Return only the stretch of the material below that begins with the line containing "Q: Point at the brown" and ends with the line containing "Q: Point at the translucent", exactly; both of those lines belong to it.

□ □ □

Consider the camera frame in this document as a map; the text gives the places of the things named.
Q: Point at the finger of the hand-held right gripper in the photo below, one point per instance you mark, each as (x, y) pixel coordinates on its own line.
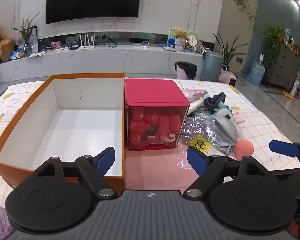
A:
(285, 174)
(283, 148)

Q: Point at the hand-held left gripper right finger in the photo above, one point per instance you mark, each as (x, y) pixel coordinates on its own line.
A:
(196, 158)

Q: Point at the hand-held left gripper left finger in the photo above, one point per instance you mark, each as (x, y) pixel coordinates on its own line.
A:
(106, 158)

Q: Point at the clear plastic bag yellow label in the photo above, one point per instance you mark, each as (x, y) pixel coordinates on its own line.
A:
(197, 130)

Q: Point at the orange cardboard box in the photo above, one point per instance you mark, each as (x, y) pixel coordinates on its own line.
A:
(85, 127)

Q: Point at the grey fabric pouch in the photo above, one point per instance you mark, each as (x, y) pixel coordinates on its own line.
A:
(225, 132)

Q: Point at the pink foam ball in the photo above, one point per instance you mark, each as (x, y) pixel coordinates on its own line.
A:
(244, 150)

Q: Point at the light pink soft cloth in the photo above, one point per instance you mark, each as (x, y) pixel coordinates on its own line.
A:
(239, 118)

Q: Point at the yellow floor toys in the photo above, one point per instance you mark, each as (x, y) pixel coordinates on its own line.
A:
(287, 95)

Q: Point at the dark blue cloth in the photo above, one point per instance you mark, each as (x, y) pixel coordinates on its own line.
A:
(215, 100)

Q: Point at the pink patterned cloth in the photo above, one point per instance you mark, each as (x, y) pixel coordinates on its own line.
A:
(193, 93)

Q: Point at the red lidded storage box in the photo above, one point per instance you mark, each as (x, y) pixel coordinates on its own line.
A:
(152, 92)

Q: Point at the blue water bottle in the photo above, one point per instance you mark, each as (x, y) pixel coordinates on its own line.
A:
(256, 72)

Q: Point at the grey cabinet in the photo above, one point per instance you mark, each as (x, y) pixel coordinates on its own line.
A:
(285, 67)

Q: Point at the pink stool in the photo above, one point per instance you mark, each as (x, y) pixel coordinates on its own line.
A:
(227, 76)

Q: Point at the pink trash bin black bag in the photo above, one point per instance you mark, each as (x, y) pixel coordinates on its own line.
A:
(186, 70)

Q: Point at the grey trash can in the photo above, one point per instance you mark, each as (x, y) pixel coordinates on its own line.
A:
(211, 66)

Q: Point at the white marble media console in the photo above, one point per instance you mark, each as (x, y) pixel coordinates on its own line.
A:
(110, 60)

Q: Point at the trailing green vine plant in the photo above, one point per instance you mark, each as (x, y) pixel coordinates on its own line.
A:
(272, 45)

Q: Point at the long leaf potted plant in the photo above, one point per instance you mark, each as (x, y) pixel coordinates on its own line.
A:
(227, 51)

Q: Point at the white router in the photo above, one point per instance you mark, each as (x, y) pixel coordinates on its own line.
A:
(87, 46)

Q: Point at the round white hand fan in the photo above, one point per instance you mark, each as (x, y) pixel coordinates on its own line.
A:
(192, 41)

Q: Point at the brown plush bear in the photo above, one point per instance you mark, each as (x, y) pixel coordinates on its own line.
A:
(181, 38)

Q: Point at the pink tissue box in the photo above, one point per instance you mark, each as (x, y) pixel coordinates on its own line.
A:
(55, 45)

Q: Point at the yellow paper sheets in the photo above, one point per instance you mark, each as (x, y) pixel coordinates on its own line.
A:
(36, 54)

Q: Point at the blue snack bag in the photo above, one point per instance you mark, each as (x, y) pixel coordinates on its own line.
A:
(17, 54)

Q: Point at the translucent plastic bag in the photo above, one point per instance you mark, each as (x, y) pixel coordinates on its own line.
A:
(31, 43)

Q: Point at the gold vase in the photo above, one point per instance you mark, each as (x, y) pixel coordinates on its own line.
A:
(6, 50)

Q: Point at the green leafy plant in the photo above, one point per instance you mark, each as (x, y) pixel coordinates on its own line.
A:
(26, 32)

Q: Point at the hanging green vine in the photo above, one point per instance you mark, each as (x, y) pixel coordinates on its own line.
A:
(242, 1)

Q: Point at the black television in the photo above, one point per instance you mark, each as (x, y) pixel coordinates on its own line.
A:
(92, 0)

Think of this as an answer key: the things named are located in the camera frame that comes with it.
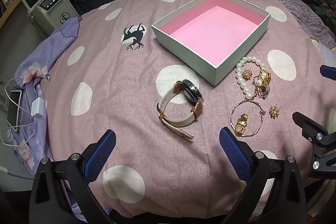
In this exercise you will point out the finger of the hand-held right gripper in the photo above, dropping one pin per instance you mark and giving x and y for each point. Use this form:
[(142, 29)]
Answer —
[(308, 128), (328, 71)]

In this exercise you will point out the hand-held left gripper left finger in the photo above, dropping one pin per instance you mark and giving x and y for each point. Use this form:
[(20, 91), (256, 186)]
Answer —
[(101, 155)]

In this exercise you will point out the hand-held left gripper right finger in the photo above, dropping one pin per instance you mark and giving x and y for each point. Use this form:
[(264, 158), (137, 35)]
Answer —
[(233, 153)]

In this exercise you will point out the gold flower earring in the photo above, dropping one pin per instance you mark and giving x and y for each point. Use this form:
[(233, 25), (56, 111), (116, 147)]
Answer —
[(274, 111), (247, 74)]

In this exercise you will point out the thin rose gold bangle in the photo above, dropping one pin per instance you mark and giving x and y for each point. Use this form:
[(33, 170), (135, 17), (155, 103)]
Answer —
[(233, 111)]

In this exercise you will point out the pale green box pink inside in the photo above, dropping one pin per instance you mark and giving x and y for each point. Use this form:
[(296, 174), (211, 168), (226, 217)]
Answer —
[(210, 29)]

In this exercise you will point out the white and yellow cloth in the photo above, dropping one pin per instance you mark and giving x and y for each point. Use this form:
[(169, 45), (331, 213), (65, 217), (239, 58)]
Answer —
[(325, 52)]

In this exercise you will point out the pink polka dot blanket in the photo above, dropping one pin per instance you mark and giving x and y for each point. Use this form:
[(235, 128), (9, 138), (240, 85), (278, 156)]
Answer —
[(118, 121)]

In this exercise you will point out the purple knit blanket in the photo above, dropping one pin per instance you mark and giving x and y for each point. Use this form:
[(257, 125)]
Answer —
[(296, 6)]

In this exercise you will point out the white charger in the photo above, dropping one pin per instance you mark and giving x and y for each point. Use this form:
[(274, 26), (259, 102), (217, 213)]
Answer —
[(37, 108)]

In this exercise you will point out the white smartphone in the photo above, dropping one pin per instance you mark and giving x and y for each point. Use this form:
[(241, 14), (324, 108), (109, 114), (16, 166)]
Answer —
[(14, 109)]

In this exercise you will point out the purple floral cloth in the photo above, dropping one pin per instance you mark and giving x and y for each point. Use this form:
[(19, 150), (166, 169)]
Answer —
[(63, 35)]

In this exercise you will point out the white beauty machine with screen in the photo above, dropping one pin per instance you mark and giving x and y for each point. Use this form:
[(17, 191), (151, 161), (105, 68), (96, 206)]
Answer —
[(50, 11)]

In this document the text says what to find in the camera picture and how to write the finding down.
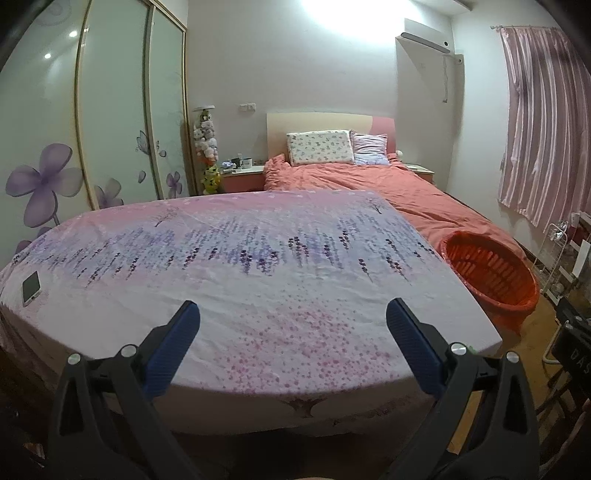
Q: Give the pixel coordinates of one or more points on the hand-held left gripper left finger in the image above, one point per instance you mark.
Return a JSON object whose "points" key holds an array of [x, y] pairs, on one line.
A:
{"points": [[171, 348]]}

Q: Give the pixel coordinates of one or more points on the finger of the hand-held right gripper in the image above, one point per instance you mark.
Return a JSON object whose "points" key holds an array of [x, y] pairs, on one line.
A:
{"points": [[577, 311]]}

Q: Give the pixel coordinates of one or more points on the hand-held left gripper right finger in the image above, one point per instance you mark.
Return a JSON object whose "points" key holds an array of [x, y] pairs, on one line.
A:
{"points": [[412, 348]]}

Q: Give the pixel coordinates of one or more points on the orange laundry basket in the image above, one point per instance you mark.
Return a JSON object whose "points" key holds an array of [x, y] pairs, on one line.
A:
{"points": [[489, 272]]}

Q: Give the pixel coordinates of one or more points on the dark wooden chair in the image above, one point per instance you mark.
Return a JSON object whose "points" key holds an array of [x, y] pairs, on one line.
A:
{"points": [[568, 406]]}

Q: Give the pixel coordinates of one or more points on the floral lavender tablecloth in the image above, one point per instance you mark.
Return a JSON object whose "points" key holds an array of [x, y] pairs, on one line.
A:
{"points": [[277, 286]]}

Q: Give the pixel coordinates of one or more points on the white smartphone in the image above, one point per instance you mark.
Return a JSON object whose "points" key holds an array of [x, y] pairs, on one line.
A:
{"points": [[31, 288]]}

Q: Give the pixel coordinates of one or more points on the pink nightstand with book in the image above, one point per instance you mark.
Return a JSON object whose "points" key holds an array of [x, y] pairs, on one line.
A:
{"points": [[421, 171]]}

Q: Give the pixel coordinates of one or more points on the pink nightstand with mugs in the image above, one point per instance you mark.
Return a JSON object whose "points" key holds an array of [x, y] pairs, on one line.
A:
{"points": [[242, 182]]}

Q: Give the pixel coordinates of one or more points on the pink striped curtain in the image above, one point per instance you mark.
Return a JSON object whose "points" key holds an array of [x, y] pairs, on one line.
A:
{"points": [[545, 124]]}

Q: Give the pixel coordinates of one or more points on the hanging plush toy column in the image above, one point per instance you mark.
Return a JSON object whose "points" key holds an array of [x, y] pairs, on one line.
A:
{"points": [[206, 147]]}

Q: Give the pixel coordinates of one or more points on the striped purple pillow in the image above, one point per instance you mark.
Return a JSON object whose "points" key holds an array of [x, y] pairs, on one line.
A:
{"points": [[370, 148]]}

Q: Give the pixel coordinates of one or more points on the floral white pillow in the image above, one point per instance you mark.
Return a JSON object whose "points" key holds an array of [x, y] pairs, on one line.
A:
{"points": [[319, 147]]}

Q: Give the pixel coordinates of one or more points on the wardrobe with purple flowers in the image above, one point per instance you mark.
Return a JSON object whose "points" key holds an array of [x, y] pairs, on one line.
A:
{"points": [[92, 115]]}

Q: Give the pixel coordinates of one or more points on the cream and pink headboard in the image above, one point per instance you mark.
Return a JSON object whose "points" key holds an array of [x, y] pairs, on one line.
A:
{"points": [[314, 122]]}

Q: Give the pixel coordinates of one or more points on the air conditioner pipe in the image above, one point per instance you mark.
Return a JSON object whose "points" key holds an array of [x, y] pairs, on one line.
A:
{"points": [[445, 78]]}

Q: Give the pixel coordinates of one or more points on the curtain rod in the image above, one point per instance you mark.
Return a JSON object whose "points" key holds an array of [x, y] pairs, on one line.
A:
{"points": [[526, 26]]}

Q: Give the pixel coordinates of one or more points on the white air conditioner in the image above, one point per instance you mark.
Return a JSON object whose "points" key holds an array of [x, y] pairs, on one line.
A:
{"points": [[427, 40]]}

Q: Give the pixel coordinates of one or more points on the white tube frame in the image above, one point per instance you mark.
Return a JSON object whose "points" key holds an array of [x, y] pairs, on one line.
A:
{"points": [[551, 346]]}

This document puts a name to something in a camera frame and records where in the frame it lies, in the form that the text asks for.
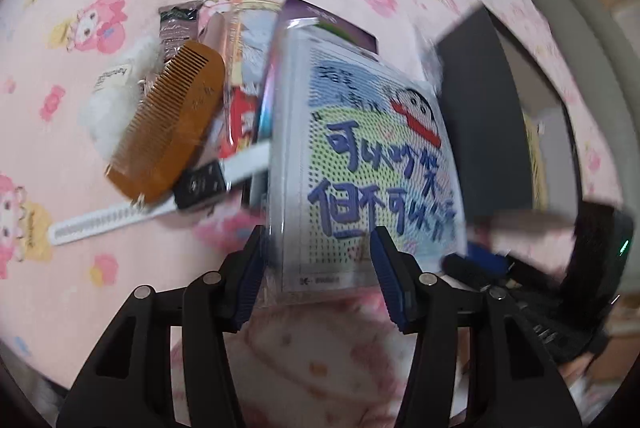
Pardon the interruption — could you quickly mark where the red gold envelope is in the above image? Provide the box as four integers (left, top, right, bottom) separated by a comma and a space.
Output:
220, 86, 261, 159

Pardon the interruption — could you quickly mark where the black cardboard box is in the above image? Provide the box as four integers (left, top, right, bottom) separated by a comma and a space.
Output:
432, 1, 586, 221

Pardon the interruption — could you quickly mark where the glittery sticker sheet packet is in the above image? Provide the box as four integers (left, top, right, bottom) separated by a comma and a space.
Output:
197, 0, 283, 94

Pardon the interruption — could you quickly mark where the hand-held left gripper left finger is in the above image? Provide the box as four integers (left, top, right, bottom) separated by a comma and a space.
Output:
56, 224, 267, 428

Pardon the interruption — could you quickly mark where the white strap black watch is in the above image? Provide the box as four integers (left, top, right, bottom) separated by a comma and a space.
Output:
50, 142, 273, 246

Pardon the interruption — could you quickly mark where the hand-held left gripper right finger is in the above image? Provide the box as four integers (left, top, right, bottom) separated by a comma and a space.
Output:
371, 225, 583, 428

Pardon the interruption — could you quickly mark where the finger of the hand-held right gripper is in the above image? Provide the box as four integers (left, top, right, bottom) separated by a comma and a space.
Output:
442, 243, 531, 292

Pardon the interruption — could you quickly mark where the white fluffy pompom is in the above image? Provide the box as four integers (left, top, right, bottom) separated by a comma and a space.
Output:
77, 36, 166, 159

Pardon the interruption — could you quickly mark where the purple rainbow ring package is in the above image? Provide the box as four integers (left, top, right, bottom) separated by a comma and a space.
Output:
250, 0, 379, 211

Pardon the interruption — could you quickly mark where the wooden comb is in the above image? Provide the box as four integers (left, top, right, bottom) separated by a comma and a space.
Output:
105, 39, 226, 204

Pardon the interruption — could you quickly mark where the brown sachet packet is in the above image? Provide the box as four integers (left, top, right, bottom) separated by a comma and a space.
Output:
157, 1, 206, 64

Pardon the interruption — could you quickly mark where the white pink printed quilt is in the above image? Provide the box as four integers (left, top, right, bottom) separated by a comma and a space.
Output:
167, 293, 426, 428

□ □ □

• _SOLUTION_
Q: Point at the brown plush bear in the photo above, one point per instance you mark, each as (x, y) pixel coordinates on its own line.
A:
(181, 38)

Q: Point at the pink tissue box in the photo above, one point per instance you mark, each as (x, y) pixel coordinates on its own line.
A:
(55, 45)

Q: Point at the yellow paper sheets in the photo above, one point per instance you mark, each as (x, y) pixel coordinates on its own line.
A:
(36, 54)

Q: Point at the blue snack bag in the photo above, one point per instance you mark, each as (x, y) pixel coordinates on its own line.
A:
(17, 54)

Q: Point at the translucent plastic bag in the photo above, one point per instance you mark, each as (x, y) pixel coordinates on its own line.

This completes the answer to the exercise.